而他也一如既往,寸步不离护在她身侧,即使这行为给他自己惹了一身的伤。
那一段时日,她嗜血,他不让她伤害自己,任兰嘉便把嗜血的杀意移到他身上,他伤痕累累,但依旧不离她身侧,她蜷缩在床榻上时,他就坐在脚踏上给自己治伤。伤治愈了又添新伤。
而这样的日子直到观海回来,给她带来了第一个参与过叛乱的人。
她嗜血的杀意转移,他的身子才慢慢恢复。
而这样忠心耿耿寸步不离她的人,最后在她和吴悠之间选择了吴悠。有之前他种种好在前,任兰嘉更不能接受他的抛弃和背叛。
她好不容易说服自己放她一马,他却回了头。
而且还一这副全然为她的好的样子。
只可惜他的话任兰嘉一句都不信。
任兰嘉并不奇怪他知道她想去益州的事,之前她对他太过信任,什么都交托给了他,以至于他对长公主府的一切了如指掌,即便他离开了,想探查长公主府的事也易如反掌。
任兰嘉看着眼前的那张冷峻面庞,松开揪着他衣襟的手。
“你想给你们裴家报仇是吗?外祖父下令流放了你们一家,你如今想报仇是吗?”
裴家?观南冷嗤一声。
他刚出生就进了长公主府,他在裴家长到十岁,亲眼看着亲人们逝去的小叔叔都没想报仇,他为什么要报仇。

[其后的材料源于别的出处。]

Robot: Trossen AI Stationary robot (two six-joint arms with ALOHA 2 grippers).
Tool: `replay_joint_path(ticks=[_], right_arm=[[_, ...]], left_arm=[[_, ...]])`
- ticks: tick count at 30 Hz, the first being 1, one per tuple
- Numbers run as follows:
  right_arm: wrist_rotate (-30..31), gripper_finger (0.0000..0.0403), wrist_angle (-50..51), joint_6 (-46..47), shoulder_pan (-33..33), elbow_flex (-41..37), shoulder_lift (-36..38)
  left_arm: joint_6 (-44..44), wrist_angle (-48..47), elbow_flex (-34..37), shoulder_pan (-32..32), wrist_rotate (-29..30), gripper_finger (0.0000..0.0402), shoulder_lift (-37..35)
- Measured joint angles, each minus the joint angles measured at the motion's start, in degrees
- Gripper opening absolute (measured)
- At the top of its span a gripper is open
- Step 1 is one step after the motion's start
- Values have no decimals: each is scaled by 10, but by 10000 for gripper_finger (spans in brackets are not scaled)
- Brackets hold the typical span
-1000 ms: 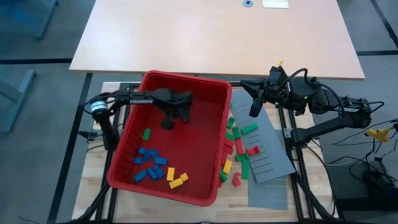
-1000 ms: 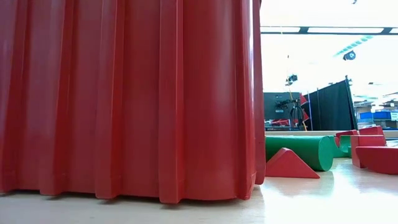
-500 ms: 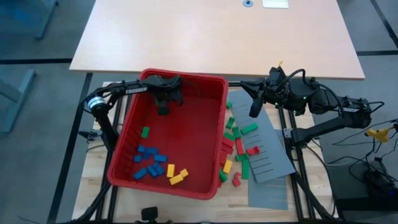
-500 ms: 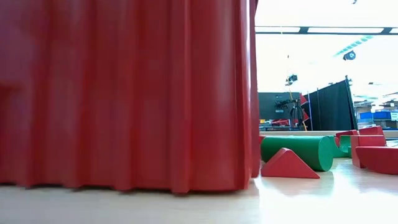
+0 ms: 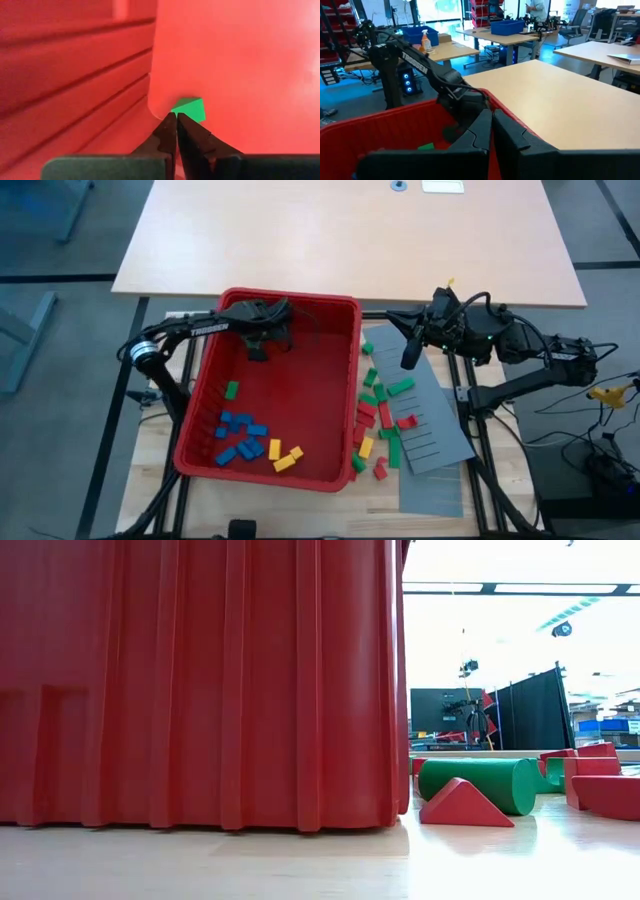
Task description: Sort blocks
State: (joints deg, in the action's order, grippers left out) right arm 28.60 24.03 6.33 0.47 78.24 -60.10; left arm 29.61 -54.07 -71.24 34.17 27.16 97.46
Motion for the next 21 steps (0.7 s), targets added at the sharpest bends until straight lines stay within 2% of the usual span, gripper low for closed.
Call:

什么父母的爱,他从未体会过。他从始至终都只有她和小叔罢了。
当初在小叔和她之间,他做了选择,他也为这身骨血付出了代价。如今,他只想顺从自己的心为她而活而已。
这两年,他冷眼旁观着她和那个男人的婚姻。那个男人,配不上他。这是他和赵泰德难得一致的观点。